Reproduce the whole listing, character for character.

(Information supplied Opens)

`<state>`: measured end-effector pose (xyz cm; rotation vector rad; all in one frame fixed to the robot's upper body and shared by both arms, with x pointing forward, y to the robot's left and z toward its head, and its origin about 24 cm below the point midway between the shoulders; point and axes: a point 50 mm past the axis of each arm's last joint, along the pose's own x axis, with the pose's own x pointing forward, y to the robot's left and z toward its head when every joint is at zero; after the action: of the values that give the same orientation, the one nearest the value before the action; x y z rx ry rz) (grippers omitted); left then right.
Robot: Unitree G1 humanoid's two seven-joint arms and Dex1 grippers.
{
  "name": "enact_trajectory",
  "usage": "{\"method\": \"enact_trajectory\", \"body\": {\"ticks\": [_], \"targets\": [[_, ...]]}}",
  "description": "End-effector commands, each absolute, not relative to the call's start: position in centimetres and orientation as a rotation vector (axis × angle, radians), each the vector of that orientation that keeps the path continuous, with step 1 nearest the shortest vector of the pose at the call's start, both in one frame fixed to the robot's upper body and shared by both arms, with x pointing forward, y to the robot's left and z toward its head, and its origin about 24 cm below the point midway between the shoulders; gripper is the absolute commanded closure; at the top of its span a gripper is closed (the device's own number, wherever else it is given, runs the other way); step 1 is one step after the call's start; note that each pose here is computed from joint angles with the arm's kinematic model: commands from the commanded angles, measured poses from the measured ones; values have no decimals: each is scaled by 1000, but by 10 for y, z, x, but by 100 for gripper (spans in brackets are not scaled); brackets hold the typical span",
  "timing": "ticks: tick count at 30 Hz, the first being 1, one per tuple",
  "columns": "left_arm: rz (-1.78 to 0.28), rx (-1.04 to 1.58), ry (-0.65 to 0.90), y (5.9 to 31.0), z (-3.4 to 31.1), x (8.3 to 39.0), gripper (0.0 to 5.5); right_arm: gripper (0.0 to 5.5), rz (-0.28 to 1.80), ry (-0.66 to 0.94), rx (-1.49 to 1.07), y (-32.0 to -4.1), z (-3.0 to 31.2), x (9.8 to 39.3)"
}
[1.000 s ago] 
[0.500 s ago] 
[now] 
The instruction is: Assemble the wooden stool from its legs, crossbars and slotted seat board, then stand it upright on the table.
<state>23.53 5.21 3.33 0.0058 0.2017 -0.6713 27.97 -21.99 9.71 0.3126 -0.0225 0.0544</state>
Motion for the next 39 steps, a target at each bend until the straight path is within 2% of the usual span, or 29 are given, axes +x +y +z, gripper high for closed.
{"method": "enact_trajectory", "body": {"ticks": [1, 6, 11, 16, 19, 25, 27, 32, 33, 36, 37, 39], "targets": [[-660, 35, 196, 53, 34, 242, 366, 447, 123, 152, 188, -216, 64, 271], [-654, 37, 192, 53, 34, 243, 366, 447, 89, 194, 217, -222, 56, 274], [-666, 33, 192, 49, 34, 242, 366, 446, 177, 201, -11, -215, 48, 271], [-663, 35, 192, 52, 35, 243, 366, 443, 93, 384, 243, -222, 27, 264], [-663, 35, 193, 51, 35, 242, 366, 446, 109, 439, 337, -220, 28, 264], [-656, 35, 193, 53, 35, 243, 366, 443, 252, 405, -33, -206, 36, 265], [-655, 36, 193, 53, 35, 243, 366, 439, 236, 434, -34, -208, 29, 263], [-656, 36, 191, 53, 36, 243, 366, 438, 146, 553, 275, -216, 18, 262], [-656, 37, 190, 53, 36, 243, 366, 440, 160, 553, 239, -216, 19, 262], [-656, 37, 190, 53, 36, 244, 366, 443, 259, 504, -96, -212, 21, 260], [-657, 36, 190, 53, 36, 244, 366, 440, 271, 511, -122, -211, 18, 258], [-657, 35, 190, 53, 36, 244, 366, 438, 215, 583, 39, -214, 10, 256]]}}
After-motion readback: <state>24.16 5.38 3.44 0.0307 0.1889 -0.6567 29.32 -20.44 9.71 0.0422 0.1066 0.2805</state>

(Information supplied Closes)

* **Result**
`<state>`: measured end-effector pose (xyz cm; rotation vector rad; all in one frame fixed to the robot's upper body and shared by both arms, with x pointing forward, y to the robot's left and z toward its head, and its origin about 24 cm below the point midway between the shoulders; point and axes: a point 50 mm past the axis of each arm's last joint, along the pose's own x axis, with the pose's own x pointing forward, y to the robot's left and z toward its head when every joint is at zero; after the action: of the values that give the same orientation, the one nearest the value before the action; x y z rx ry rz) (grippers omitted); left then right.
Robot: Unitree G1 humanoid's two seven-joint arms and Dex1 grippers.
{
  "name": "enact_trajectory",
  "usage": "{\"method\": \"enact_trajectory\", \"body\": {\"ticks\": [_], \"targets\": [[_, ...]]}}",
  "description": "End-effector commands, each absolute, not relative to the call's start: position in centimetres and orientation as a rotation vector (axis × angle, radians), each the vector of that orientation that keeps the path continuous, with step 1 nearest the shortest vector of the pose at the call's start, both in one frame fixed to the robot's upper body and shared by both arms, with x pointing forward, y to the robot's left and z toward its head, and its origin about 24 cm below the point midway between the shoulders; gripper is the absolute commanded closure; at the top of its span a gripper is closed (the device's own number, wherever else it is given, runs the other way); step 1 is one step after the call's start; note that each pose here is computed from joint angles with the arm's kinematic model: commands from the commanded angles, measured poses from the measured ones; values have no decimals: each is scaled by 1000, but by 10 for y, z, x, but by 100 for gripper (spans in brackets are not scaled); brackets hold the typical span",
  "timing": "ticks: tick count at 30 Hz, the first being 1, one per tuple",
  "columns": "left_arm: rz (-1.78 to 0.28), rx (-1.04 to 1.58), ry (-0.65 to 0.90), y (5.9 to 31.0), z (-3.4 to 31.1), x (8.3 to 39.0), gripper (0.0 to 5.5); right_arm: gripper (0.0 to 5.5), rz (-0.28 to 1.80), ry (-0.66 to 0.94), rx (-1.49 to 1.07), y (-32.0 to -4.1), z (-3.0 to 31.2), x (9.8 to 39.3)"
}
[1.000 s ago] 
[0.500 s ago] 
[now] 
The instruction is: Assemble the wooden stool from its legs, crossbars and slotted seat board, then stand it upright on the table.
<state>23.53 5.21 3.33 0.0058 0.2017 -0.6713 27.97 -21.99 9.71 0.3126 -0.0225 0.0544</state>
Motion for the next 39 steps, a target at each bend until the straight path is within 2% of the usual span, or 29 are given, axes +x +y +z, gripper high for closed.
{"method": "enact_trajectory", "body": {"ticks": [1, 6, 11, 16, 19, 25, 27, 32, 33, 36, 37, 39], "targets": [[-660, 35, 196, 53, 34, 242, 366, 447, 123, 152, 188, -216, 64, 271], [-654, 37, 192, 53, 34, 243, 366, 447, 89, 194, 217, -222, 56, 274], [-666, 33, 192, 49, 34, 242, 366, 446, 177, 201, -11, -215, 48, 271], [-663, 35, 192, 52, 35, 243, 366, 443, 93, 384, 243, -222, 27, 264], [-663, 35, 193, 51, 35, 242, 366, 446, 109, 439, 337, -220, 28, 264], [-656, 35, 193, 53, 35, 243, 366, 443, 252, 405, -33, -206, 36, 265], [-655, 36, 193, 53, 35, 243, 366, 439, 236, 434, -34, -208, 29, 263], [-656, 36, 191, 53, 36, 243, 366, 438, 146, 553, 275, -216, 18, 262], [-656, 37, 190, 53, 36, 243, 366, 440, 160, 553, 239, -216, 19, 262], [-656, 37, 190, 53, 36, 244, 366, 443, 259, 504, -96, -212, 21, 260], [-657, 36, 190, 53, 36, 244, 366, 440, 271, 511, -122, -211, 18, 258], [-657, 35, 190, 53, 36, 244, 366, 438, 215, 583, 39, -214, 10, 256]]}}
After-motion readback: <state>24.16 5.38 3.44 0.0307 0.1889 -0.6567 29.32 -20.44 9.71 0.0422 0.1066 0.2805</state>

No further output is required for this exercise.